Background: Phylogenetic analysis is now an important tool in the study of viral outbreaks. It can reconstruct epidemic history when surveillance epidemiology data are sparse, and can indicate transmission linkages among infections that may not otherwise be evident. However, a remaining challenge is to develop an analytical framework that can test hypotheses about the effect of environmental variables on pathogen spatial spread. Recent phylogeographic approaches can reconstruct the history of virus dispersal from sampled viral genomes and infer the locations of ancestral infections. Such methods provide a unique source of spatio-temporal information, and are exploited here.
Results: We present and apply a new statistical framework that combines genomic and geographic data to test the impact of environmental variables on the mode and tempo of pathogen dispersal during emerging epidemics. First, the spatial history of an emerging pathogen is estimated using standard phylogeographic methods. The inferred dispersal path for each phylogenetic lineage is then assigned a "weight" using environmental data (e.g. altitude, land cover).
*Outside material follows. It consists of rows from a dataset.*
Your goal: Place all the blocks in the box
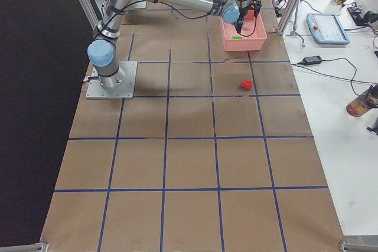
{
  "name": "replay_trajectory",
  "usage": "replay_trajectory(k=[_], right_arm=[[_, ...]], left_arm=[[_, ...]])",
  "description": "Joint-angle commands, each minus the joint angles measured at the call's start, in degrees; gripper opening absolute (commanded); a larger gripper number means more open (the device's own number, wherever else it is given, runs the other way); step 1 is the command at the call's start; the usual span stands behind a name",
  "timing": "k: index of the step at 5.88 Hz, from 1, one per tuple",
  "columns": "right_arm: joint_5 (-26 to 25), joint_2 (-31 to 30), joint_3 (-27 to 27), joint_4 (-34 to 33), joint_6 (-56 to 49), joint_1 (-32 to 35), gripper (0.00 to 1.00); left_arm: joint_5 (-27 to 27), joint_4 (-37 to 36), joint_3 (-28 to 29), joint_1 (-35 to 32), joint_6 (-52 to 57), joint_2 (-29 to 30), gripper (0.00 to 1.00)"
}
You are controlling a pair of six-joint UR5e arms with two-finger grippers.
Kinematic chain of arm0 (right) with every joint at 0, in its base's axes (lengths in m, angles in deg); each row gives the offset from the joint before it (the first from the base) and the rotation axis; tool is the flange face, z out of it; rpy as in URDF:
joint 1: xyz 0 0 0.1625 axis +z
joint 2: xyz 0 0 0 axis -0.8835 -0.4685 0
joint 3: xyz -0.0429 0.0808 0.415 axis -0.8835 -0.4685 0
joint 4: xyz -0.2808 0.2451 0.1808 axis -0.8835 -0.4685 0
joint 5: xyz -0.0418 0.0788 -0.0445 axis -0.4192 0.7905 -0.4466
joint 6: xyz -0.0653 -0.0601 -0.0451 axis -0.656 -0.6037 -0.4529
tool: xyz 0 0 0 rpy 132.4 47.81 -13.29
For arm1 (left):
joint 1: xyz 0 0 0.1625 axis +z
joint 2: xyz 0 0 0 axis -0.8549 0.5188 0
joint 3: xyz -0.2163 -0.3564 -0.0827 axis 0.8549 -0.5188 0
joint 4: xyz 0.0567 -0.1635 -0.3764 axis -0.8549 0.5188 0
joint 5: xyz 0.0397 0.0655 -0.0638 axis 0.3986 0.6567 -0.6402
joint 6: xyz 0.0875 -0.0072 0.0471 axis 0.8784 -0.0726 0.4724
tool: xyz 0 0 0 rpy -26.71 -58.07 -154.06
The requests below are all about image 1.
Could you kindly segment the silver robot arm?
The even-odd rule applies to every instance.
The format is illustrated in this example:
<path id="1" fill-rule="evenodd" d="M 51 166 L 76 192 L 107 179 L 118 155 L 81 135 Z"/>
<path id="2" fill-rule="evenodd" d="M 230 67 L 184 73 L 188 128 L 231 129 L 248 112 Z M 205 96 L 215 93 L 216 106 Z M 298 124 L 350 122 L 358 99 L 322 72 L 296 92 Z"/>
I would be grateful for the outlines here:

Next, tests measure the association between each environmental variable and lineage movement. A randomisation procedure is used to assess statistical confidence and we validate this approach using simulated data. We apply our new framework to a set of gene sequences from an epidemic of rabies virus in North American raccoons. We test the impact of six different environmental variables on this epidemic and demonstrate that elevation is associated with a slower rabies spread in a natural population.
Conclusion: This study shows that it is possible to integrate genomic and environmental data in order to test hypotheses concerning the mode and tempo of virus dispersal during emerging epidemics.